DIRECTIONS FOR THIS TASK
Nothing outside the range below should be printed. Output exactly the lines from the line with "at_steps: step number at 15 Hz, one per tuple" to the line with "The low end", both included.

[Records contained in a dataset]
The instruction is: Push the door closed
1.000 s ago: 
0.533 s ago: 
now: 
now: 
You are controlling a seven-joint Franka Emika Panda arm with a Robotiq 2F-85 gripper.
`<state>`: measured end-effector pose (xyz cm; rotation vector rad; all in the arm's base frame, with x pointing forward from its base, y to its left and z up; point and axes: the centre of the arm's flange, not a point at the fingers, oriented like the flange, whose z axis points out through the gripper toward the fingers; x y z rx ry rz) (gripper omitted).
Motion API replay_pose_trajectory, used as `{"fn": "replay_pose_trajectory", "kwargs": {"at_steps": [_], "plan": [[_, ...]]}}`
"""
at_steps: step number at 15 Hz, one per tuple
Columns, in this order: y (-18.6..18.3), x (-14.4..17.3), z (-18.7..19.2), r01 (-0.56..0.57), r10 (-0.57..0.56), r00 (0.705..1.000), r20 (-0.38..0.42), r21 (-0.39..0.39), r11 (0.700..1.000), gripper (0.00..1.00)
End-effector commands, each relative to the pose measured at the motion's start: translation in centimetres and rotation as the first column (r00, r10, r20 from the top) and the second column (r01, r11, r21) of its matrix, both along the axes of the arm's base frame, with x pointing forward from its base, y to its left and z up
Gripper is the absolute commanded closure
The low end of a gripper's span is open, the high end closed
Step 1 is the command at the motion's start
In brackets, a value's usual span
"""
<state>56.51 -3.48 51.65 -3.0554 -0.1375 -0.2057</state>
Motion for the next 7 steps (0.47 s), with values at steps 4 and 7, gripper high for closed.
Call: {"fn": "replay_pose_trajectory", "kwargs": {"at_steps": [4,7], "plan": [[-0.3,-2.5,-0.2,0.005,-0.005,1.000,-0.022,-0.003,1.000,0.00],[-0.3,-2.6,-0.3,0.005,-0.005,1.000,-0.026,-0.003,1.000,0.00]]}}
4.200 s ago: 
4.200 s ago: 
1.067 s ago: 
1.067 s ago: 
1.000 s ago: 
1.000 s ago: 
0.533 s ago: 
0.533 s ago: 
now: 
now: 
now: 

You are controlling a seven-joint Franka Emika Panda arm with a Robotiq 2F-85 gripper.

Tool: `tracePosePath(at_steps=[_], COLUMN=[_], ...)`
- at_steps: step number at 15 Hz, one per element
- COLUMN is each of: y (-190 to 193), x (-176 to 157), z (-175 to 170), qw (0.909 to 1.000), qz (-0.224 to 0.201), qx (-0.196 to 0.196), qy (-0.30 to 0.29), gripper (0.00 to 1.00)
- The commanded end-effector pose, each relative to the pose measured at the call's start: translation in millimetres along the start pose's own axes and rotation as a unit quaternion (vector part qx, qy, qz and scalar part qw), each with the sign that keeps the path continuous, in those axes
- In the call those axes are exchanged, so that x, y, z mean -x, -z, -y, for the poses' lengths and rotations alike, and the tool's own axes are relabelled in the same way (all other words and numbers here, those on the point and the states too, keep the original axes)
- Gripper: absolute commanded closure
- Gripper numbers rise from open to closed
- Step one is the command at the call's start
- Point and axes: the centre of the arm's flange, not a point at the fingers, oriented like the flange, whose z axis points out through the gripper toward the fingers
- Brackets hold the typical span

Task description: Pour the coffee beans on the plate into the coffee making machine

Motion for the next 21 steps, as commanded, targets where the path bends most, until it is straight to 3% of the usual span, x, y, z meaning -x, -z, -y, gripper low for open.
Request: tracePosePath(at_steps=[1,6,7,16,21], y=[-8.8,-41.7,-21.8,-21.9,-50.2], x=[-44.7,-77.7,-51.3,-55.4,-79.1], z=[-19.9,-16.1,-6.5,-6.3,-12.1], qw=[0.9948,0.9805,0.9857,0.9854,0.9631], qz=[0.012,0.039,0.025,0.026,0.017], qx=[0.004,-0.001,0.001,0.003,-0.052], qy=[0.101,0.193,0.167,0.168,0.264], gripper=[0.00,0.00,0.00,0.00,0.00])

OUTPUT BELOW
at_steps: step number at 15 Hz, one per tuple
Columns, in this order: y (-18.6..18.3), x (-14.4..17.3), z (-18.7..19.2), r01 (-0.56..0.57), r10 (-0.57..0.56), r00 (0.705..1.000), r20 (-0.38..0.42), r21 (-0.39..0.39), r11 (0.700..1.000), gripper (0.00..1.00)
End-effector commands, each relative to the pose measured at the motion's start: translation in centimetres and rotation as the first column (r00, r10, r20 from the top) and the second column (r01, r11, r21) of its matrix, both along the axes of the arm's base frame, with x pointing forward from its base, y to its left and z up
Gripper is the absolute commanded closure
The low end of a gripper's span is open, the high end closed

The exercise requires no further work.